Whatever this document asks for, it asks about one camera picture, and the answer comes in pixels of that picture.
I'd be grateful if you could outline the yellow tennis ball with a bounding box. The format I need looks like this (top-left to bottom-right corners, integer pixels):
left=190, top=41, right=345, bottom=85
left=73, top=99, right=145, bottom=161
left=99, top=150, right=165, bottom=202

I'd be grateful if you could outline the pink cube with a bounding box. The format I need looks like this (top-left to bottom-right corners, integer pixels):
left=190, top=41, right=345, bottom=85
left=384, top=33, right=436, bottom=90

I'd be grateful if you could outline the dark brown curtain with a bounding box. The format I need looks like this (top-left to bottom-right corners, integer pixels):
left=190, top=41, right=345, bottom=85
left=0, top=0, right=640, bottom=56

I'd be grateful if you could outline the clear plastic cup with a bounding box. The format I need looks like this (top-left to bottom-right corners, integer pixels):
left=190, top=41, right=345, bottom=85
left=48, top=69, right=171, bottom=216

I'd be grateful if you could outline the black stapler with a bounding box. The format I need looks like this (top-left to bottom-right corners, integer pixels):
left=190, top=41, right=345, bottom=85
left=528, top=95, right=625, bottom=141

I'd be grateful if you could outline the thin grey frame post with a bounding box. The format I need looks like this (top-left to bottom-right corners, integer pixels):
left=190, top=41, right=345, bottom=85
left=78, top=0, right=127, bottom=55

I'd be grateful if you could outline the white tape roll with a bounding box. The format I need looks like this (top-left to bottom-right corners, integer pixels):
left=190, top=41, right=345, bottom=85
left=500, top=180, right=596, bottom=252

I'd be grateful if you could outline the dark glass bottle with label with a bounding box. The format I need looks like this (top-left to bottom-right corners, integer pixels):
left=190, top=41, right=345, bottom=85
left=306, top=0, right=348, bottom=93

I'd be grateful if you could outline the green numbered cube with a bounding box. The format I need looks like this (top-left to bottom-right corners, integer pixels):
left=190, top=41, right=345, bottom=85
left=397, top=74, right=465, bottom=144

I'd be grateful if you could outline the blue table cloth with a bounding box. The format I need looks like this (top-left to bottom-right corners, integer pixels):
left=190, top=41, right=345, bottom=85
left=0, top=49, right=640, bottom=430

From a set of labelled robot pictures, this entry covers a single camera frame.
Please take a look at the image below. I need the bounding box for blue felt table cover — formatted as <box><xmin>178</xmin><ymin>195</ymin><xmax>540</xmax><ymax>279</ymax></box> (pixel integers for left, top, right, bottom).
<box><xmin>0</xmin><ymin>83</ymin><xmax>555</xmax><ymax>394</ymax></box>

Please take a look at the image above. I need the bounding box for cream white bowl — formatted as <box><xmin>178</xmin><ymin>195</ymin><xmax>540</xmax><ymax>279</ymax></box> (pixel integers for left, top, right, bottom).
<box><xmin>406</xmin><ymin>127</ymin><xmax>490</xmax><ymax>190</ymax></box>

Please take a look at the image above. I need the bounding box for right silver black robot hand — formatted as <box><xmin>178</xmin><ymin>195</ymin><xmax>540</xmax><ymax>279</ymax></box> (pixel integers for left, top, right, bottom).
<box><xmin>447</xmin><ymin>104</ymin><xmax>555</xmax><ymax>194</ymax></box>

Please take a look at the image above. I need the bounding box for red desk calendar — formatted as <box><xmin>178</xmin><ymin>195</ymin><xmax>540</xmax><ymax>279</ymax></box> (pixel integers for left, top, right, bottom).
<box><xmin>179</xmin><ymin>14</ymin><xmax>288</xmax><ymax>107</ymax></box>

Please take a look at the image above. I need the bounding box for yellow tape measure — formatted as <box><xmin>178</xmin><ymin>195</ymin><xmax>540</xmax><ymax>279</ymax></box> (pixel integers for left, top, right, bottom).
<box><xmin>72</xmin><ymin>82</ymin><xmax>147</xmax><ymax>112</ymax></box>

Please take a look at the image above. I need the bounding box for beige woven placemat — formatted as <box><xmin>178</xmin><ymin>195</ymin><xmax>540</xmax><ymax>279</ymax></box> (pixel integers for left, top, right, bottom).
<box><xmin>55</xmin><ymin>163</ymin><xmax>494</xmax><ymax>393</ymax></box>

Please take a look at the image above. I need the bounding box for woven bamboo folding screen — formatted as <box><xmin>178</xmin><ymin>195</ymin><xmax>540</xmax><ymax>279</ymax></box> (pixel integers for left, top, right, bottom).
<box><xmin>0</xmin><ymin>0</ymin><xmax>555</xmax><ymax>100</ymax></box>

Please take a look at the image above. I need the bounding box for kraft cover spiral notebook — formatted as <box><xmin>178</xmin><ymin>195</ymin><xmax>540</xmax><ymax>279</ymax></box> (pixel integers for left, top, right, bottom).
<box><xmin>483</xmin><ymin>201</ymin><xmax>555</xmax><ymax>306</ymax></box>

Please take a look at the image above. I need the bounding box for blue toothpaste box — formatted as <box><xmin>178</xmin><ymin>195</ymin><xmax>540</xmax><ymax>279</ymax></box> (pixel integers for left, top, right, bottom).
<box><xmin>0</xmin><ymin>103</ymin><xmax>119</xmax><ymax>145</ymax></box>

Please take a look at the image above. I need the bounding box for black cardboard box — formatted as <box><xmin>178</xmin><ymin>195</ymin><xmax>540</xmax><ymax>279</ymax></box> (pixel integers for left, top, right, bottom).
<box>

###

Starting with the line that contains "for blue toothpaste", restate every line through the end of the records above, exactly and with no other lines.

Task response →
Please take a look at the image above. I need the bounding box for blue toothpaste box — formatted as <box><xmin>178</xmin><ymin>195</ymin><xmax>540</xmax><ymax>279</ymax></box> (pixel integers for left, top, right, bottom).
<box><xmin>0</xmin><ymin>103</ymin><xmax>119</xmax><ymax>145</ymax></box>

Please take a look at the image above. I need the bounding box for black cardboard box — formatted as <box><xmin>178</xmin><ymin>195</ymin><xmax>540</xmax><ymax>279</ymax></box> (pixel integers for left, top, right, bottom).
<box>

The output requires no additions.